But he stopped, blue eyes wide when he saw who it was. The black tail with massive white splotches on the underside similar to the clown triggerfish was all too recognizable, and though she still wrapped herself in the clothes humans wore, it was like seeing a ghost.


     "Ana?" Jack whispered, dropping just a bit in depth. "I thought you...?"


     "Died? For the most part, yes," she chortled. "But that's such a boring concept. You obviously had the same idea. You're looking great for a dead man," Ana added, arms folded around an old harpoon gun that wasn't loaded and the spear Jack had dropped.


     "I..." Jack cleared his throat. "Yeah, I can say the same to you. Why didn't you tell us though?" He finally shot back, eyebrows furrowed. A single brown eye stared back, softening despite the other mermaid's scrutiny.

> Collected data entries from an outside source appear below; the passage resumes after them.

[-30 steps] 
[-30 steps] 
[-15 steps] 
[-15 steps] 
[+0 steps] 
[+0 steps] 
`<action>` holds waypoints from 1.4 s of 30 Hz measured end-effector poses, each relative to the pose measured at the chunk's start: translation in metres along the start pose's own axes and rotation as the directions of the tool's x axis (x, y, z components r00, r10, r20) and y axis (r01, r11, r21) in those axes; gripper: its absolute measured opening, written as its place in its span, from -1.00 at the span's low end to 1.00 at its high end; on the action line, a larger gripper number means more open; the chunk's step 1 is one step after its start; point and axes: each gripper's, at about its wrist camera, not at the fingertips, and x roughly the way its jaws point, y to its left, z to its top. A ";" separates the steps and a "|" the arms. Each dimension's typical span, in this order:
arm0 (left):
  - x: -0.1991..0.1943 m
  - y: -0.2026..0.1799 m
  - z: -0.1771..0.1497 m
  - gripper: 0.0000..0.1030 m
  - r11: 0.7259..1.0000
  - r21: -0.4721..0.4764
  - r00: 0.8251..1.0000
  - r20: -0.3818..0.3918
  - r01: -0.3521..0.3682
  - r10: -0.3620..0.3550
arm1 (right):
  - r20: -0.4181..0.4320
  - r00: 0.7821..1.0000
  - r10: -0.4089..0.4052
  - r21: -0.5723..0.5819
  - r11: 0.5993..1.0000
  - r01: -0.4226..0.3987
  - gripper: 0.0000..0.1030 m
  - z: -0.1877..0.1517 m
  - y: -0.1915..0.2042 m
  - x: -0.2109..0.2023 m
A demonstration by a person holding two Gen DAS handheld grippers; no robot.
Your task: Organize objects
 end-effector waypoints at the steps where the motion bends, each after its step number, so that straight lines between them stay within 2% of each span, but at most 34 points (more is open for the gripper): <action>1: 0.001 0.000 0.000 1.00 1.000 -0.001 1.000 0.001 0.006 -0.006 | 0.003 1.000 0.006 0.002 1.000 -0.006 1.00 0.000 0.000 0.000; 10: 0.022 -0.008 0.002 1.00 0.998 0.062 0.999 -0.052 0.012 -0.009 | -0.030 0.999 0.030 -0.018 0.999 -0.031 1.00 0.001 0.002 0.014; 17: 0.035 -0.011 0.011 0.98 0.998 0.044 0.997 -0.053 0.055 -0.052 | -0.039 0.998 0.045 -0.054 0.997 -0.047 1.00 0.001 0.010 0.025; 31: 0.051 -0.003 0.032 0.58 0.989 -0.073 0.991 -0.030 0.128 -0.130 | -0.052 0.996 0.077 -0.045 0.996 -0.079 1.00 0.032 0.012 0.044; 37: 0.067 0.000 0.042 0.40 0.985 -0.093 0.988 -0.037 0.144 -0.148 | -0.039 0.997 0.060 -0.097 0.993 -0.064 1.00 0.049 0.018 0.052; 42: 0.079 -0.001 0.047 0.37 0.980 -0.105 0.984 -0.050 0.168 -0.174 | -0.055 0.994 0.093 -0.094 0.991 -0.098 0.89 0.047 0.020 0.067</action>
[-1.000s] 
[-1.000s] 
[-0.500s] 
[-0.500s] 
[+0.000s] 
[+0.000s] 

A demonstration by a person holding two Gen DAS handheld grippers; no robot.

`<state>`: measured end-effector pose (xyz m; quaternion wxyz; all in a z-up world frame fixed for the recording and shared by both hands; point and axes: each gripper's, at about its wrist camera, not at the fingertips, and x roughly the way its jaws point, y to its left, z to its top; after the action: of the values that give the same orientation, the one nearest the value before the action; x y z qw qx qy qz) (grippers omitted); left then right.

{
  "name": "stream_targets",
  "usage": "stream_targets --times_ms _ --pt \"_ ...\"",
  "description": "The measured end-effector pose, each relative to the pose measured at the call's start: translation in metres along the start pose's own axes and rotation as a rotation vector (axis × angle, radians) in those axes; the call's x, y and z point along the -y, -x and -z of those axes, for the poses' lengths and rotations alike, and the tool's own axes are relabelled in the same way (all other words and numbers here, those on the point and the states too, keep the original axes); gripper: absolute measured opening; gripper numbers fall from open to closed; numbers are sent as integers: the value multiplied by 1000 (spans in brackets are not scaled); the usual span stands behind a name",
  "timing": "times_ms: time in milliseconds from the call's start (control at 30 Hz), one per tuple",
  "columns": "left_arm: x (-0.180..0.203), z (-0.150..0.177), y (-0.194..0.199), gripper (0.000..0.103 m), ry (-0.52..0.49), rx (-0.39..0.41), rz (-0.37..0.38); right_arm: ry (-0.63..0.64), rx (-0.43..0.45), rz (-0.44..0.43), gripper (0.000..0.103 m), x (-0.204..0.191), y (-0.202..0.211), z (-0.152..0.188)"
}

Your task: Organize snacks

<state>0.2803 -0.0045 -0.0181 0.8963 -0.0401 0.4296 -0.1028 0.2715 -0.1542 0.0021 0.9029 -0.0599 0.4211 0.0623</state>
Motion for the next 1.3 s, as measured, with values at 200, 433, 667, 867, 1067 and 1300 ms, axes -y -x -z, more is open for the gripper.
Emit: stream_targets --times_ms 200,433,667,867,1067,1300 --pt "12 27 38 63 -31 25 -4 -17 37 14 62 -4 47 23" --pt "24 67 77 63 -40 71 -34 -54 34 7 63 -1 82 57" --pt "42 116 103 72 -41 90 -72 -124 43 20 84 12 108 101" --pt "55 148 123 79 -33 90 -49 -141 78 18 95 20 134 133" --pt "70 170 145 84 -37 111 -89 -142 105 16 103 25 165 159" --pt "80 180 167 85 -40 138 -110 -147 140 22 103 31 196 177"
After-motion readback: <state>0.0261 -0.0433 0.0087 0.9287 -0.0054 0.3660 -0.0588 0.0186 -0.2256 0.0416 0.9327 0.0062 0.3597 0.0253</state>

     "Things were difficult, Jack. You have no idea what I went through while I recovered. Even after I fully recovered. When I did, I found out what the UN were doing to us Mermaids and I made the decision to stay under the radar." She looked away, towards the trap Jack had managed to slip away from. He noticed the two tiger sharks were still circling them and he bared his teeth again.


     "I had to make sure Fareeha was safe. I'm glad they never found out what she was but..." Now Ana looked back up at Jack, no longer avoiding eye contact, though there was sympathy etched into her face. "I was too late for you and Gabriel I see."


     So she knew. The water felt a little colder to the shark and his sneer fell away.


     "I got away from it lucky. Compared to Gabriel, I basically left unscathed." He let his blue gaze rest in the dark depths of which he'd been heading. "I can't say the same for him." Now he looked down towards the trap that poked out of the same and wrinkled his nose. Ana followed his gaze and gave a small nod, handing the pale shark his spear back, in which he took it.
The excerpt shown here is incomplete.